1) Believing that you need VC money

Founders often believe that to build a great startup, one necessarily needs venture capitalists’ financial help, or as we call it at BV4: “VC money”. This is the biggest misconception that a founder can make. To all the founders out there: you do not need VC money to be successful. To be successful, you need a strong complementary team that knows each other well, a great solution to an existential problem, a ton of hard work, and some investors that believe in you, but these investors must not necessarily be VCs. And yes, some luck is also essential to success.

 

2) Writing a business plan before having an MVP

This is a typical characteristic of business students aspiring to become entrepreneurs. They have a lot of theoretical baggage that they use and write amazing business plans. The ugly truth is that most of time, they are wasting time. A business plan is a great tool to project the business in the future, but if you don’t even have a presence, how do you want to have a future? Develop a product, test your market, get positive feedback, and go build your business plan. You are afraid of your unit economics and whether it makes sense? Don’t worry about it, Uber, Spotify, and Gorillas were not profitable for a long time yet still became tech giants.

 

3) Taking months/years to test your MVP and get feedback

This one is a tricky one as, depending on the product you are building and your industry, you may need to have a strong MVP. Nonetheless, founders should always remember that they are building a solution to solve a specific problem for a specific population in a dynamic environment. While building, it is crucial to have a constant feedback loop with your targeted audience. Nobody has built a great product without having to do some iterations and implement user feedback. Never forget that we live in a dynamic world, the user interface that was popular three months ago might not be liked any more today. Get constant feedback while building.

 

4) Being cheap when discussing valuation

This is our favorite one at BV4, by far. If you make $10k in MRR, you are not worth $10M, trust me. Yet, we constantly hear founders believing that their groundbreaking technology is worth dozens of millions, even without market validation. Founders should never forget that their value is intrinsically linked to the market’s validation.

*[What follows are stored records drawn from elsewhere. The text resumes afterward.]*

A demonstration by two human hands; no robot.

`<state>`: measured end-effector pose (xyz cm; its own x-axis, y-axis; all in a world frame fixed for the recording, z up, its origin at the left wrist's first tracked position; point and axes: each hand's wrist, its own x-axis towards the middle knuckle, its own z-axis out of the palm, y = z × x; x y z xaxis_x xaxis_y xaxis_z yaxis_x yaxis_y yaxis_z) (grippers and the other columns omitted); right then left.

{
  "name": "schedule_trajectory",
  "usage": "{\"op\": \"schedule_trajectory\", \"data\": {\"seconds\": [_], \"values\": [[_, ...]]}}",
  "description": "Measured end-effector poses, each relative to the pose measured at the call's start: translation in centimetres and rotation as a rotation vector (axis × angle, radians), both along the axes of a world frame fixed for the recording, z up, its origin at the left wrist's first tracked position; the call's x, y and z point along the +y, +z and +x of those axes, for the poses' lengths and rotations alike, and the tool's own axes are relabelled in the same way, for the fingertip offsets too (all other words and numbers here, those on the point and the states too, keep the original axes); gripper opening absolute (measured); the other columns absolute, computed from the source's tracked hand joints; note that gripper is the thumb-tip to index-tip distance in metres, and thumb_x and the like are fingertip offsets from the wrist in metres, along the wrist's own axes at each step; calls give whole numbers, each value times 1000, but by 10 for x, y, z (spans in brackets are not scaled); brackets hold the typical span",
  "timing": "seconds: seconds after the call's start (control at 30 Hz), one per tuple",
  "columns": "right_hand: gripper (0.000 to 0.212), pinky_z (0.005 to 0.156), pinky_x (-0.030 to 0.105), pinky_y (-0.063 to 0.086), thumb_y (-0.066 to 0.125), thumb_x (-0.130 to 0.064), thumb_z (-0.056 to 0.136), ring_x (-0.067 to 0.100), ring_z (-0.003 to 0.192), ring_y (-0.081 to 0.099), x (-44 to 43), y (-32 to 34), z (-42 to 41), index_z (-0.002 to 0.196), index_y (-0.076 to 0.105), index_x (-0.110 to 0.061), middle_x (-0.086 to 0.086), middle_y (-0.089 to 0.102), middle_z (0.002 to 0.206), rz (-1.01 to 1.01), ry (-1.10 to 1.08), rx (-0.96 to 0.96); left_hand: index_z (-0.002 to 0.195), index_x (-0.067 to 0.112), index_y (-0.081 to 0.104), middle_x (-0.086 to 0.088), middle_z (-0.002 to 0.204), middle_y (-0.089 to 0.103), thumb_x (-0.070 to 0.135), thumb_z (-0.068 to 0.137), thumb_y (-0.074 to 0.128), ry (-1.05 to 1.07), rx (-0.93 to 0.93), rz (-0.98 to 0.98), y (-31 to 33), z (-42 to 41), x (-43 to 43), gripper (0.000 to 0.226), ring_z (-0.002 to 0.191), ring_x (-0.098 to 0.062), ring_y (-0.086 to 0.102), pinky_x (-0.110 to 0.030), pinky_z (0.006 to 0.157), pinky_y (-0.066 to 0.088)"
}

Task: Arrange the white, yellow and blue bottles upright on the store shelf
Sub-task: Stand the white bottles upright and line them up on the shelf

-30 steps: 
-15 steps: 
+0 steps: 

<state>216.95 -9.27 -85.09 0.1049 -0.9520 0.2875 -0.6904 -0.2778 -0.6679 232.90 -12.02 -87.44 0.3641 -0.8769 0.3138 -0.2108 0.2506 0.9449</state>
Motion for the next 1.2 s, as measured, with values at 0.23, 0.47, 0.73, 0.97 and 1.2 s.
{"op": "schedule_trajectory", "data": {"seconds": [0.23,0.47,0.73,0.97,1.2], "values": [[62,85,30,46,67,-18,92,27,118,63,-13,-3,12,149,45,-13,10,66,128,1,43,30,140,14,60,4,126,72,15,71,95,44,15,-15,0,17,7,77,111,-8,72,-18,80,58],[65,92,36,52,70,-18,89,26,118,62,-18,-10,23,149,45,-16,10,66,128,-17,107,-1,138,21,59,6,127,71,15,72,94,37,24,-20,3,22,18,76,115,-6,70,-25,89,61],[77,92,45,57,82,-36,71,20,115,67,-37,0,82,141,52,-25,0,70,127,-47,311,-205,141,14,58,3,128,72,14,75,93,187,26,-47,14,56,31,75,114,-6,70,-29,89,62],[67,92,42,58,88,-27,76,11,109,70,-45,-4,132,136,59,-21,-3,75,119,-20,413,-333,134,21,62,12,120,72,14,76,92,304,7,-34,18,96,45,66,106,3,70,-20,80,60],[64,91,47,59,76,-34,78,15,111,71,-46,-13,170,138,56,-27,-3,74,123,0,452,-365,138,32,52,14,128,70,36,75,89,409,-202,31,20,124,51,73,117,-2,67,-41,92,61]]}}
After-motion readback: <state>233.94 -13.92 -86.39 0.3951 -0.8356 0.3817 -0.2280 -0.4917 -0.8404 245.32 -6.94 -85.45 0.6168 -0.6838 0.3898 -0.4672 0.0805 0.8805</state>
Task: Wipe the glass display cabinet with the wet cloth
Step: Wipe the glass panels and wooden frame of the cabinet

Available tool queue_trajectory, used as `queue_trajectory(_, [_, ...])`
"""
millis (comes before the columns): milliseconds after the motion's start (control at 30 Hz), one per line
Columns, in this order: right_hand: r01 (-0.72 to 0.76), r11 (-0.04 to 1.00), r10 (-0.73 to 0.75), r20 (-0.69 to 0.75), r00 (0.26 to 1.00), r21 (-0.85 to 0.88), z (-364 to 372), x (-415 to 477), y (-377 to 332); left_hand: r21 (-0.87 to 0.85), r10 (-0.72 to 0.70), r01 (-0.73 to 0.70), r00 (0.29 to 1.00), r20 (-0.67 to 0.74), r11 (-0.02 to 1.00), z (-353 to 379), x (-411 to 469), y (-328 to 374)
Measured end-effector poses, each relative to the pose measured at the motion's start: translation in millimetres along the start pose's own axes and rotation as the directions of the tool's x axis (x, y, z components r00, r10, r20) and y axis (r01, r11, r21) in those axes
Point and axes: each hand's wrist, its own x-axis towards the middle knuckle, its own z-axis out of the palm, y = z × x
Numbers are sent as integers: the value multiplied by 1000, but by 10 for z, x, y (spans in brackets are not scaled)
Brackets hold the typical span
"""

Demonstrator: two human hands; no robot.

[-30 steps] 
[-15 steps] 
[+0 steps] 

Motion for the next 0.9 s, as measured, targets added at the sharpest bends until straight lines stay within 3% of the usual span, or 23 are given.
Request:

Let me better explain myself via a simple comparison. Let’s take two different startups, one named Paper2U and the other named Test2UrDoor. Paper2U is a direct-to-consumer e-commerce that sells customized toilet paper that can be in front of your door in an hour maximum (for urgencies and against a small premium fee, they can be at your door in 10 minutes, convenient, isn’t it?). Paper2U has had respectively 1k, 2k and 4k orders in the past three months for an average value of 10$ per order and is expected to keep a double-figure monthly growth for another 6 months reaching 256k orders six months from now (we’re talking about $2.6M in monthly revenues and annual revenues of over $5M). On the other hand, we have Test2UrDoor that sells a revolutionary test to help you diagnose whether or not you have an STD.It is a groundbreaking technology and has the potential to revolutionize the world of direct-to-consumer diagnostic tests. Test2UrDoor is still in a very early phase and just built its first MVP (still non-operational for now). Both companies need $1M in funding to respectively continue their growth. It is extremely clear that Test2UrDoor has a much bigger potential thanks to its innovative solution, nonetheless, Paper2U has been approved by the market (not only approved, but the market also loves it!) and as a sign of this appreciation, grows at a very fast pace.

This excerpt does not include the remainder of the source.